My cold/flu/whatever I picked up at the doctor's office while attending to the Wee Gal's shoulder injury was horrific and caused me to miss two ladies' lunches, one dinner party, a holiday open house (and a partridge in pear tree…) 'Well, boo hoo,' you might be saying, 'not exactly Homs.'
This is true, but it was still a dark time. I'm not a huge Christmas fan to start. Christmas reminds me of things like life-altering car wrecks and being hospitalized with measles. It's nothing as dire as the story of the lad whose father whacked his mother with a fully decorated Christmas tree, but still nothing that might inspire the Hallmark Channel to create fake snow in July and hire Jennie Garth. Not yet, at least: I'm still hoping for my happy ending, mad fool that I am.
Even when Christmas has not involved something resembling a Lifetime Movie-of-the-Week, it's always a bit of a downer. I come from a very small family and I have to split my children's Christmas with their dad. What is an overly boisterous occasion for many is very subdued for us. Although I'm not Jewish, I can well relate to Giles Coren's piece in Tatler:
Christmas in my childhood home in Cricklewood, with four Jewish grandparents and a great-aunt who was always a bit miserable because of her time in Auschwitz, was never much like Mr Fezziwig's in A Christmas Carol. And then, after the oldies died, it was just the four of us with paper hats on and spirally kazoo things in our mouths.I've tried to remedy the situation. Like Mr. Coren, I've made several past attempts to marry into a more jolly holiday but my judgement on that front used to be worse than that of Frozen's Princess Anna. Where Coren managed to go "from Cricklewood to Downton Abbey in a generation," I went from Cricklewood to Deadwood in a year. Clever girl am I.
I've tried the friends-as-family approach with much more success. I've expended a lot of effort in building a larger circle, particularly in my new community. I was thrilled to find myself with pre-Christmas invites a-plenty and so I took this illness thing very personally because I was not able to partake. There was lots of fist-shaking at the sky. There was also a lot of self-doubt that bubbled up, stemming in part from the issues raised in therapy and in part from being housebound: trapped on the inside looking out at a street filled with happy party-goers.
It all culminated in a great big Bah Humbug. And more fist shaking at the sky, of course.
I do make the holidays fun for the kids. We bake and watch movies and I do elaborate advent calendars and we dress up the dog like Santa.
We make an annual pilgrimage to see The Nutcracker, which is one of my very favourite things of all. This Sunday, we were to take the train to Big Smoke to see the James Kudelka version as, to me, it's The Nutcracker. But the ice storm that ate Toronto foiled our plans to go downtown and the dog makes a most inadequate Sugar Plum Fairy. Although I was thankful that none of the huge trees on the property knocked out our power or did any damage, I was unable to refrain from more fist shaking at the ether.
It's not really His fault, I suppose. He tried. By all accounts, Jesus was born in September in a hot climate.
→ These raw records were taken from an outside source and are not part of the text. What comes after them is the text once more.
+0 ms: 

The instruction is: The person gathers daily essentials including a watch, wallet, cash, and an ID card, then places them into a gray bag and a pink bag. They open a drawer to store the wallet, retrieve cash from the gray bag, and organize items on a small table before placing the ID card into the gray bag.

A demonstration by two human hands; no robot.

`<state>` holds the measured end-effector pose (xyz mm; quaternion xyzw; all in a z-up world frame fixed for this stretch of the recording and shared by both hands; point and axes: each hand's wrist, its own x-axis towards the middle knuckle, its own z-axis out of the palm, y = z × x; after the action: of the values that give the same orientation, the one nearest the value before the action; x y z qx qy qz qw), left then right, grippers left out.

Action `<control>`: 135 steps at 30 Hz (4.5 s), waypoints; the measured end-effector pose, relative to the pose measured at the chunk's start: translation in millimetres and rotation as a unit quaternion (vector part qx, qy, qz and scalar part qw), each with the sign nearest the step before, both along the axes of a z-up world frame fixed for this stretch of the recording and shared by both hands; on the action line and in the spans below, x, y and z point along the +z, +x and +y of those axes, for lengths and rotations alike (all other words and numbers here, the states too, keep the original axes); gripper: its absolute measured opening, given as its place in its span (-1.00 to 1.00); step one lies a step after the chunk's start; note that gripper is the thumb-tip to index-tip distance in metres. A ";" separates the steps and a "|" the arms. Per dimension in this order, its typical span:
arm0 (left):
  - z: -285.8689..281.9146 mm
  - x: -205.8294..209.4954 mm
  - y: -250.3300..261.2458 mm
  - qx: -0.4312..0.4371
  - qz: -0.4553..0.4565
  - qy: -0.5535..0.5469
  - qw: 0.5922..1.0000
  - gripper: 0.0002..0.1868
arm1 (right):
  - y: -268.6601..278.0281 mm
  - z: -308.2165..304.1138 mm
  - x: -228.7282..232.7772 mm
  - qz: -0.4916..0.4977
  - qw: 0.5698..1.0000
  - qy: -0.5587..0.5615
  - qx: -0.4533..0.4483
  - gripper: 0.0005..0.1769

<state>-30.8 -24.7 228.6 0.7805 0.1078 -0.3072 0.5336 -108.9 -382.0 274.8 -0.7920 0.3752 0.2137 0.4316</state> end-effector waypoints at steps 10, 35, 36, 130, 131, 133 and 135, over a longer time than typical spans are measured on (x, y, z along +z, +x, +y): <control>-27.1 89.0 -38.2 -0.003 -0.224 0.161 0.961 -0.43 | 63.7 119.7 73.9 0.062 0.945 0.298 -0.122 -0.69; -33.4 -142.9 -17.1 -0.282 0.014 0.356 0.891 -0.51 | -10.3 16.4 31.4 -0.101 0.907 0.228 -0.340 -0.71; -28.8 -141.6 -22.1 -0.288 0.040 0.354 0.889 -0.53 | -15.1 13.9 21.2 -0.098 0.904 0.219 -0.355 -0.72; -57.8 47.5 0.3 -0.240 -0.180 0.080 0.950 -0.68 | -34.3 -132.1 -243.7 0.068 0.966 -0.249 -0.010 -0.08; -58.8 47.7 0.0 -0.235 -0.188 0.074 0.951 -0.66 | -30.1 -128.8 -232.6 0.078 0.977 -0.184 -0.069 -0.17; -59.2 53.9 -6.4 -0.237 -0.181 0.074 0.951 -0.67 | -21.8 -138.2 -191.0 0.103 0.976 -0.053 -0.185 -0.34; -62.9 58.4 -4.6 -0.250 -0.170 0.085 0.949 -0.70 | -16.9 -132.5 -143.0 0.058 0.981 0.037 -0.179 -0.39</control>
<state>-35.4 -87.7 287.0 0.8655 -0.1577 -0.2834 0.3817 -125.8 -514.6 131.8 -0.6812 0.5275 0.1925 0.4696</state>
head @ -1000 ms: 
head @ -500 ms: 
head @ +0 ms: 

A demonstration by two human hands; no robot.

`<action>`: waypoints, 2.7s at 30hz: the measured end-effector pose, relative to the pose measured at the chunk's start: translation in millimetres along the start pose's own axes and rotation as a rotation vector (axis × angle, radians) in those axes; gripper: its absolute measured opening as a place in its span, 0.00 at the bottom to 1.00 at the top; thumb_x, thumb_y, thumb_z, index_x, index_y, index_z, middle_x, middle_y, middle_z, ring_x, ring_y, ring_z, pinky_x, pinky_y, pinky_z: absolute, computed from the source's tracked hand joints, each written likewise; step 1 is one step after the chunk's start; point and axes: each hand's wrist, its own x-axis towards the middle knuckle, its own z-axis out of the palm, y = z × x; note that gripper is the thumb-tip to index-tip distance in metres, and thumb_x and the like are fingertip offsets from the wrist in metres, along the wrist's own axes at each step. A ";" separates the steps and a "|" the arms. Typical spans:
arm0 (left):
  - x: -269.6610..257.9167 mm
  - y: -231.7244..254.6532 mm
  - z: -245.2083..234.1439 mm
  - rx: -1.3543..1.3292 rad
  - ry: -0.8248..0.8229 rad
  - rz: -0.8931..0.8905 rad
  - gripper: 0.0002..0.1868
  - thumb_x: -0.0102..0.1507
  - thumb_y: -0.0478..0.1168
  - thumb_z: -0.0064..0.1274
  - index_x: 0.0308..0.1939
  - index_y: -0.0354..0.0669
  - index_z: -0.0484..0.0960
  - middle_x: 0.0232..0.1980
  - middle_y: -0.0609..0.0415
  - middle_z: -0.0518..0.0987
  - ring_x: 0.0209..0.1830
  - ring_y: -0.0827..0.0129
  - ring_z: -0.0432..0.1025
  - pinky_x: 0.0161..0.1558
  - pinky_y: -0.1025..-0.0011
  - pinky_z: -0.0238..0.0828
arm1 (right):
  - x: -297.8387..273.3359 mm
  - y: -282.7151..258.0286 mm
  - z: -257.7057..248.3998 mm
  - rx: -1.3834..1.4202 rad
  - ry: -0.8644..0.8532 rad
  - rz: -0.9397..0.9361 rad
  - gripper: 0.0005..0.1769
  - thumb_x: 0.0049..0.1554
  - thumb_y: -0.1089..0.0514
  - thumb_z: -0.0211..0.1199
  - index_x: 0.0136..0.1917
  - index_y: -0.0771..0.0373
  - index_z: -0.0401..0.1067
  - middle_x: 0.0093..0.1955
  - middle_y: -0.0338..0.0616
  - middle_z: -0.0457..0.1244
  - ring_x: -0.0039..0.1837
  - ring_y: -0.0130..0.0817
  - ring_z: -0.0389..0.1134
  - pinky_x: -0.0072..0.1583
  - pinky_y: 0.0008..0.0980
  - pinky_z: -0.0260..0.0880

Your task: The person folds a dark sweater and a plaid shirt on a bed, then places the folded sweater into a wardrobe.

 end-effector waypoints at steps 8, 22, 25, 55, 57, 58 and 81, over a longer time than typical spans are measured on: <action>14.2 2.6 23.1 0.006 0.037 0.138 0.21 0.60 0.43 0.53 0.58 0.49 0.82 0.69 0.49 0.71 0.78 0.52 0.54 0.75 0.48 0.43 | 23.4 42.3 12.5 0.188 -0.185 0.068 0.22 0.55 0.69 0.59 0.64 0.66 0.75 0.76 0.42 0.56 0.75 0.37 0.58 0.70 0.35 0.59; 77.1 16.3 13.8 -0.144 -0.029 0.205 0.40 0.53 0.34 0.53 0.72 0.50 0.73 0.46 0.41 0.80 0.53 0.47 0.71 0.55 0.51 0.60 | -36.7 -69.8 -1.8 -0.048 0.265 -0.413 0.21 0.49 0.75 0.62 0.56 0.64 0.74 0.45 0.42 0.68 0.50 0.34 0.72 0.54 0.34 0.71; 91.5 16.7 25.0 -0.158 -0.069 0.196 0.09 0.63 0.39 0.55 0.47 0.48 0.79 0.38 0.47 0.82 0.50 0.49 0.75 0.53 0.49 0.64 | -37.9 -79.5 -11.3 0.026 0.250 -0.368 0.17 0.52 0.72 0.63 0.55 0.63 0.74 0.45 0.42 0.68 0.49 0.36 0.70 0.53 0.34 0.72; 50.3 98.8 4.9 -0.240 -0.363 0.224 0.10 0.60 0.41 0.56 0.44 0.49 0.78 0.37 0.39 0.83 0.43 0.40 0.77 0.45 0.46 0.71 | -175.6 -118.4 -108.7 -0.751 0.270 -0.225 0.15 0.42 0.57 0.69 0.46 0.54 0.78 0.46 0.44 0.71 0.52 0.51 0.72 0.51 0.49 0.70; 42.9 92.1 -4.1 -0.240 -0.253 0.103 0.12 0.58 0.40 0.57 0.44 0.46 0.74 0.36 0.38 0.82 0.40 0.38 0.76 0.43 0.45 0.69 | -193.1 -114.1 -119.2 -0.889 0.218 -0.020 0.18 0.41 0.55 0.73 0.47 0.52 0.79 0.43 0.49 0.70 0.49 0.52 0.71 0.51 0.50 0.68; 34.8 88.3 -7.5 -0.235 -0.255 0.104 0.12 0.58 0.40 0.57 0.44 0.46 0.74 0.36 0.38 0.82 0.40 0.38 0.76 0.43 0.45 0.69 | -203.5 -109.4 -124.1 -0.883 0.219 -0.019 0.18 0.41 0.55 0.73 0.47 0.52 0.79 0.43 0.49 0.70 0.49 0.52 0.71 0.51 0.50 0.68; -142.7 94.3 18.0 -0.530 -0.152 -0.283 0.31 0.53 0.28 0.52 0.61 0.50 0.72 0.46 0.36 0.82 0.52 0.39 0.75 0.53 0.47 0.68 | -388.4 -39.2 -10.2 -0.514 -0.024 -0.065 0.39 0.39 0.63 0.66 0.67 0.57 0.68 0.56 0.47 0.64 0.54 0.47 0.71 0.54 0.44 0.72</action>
We were the solstice-loving idiots who decided that it was best to cram all of this celebrating into a time of flu and foul weather.
Of course, it's not been all bleak. Some huge positives have come out of all the soul searching:
My closets have never looked better. I purged an entire small closet worth of clothes so I'm closer to that adore-everything-I-own capsule wardrobe I crave (apologies to GSL and my dry cleaner.) Plus, I figured out a fairly easy reno that will give the Wee Gal the closet she lacks (darn you, century homes!) by knocking out a portion of wall and taking the now-empty space from my room.
Another positive is that I have spent a lot of time talking things over with my family and talking about how we can establish new traditions, particularly on the Christmas occasions when the kids are with their dad.
I am starting to get a very fuzzy picture of what a career might look like going forward.
I discovered I am with a very good man, both in a storm and out of it. So that's a good thing.
I was able to relieve myself of all guilt associated with booking my upcoming trip to warmer climes. The need/want line shifted when I was sick as a dog with my world covered in ice.
And I learned that even the most destructive storm can result in beauty. And of course, that's a message of Christmas too.
Stay warm, walk towards the light, and have a Merry Christmas. Even if you are a bit of a Scrooge like me.